Content starts

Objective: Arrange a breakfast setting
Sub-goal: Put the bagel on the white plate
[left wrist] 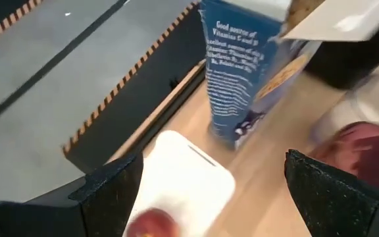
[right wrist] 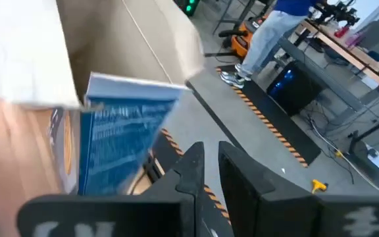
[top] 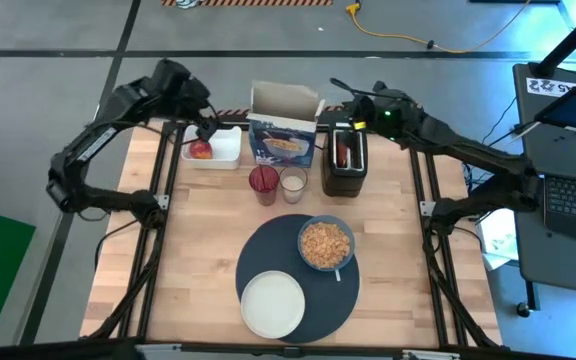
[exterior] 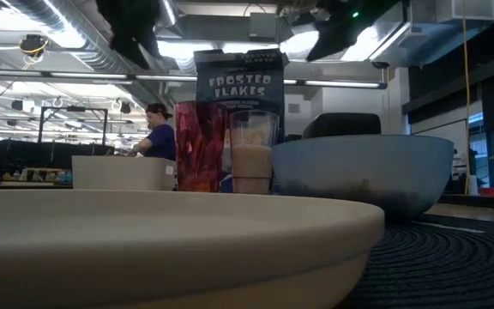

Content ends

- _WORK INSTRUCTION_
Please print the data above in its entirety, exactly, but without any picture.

- _RESPONSE_
Objective: Arrange a breakfast setting
Sub-goal: Put the bagel on the white plate
[left wrist] 
[right wrist] 
[top] 
[exterior] 

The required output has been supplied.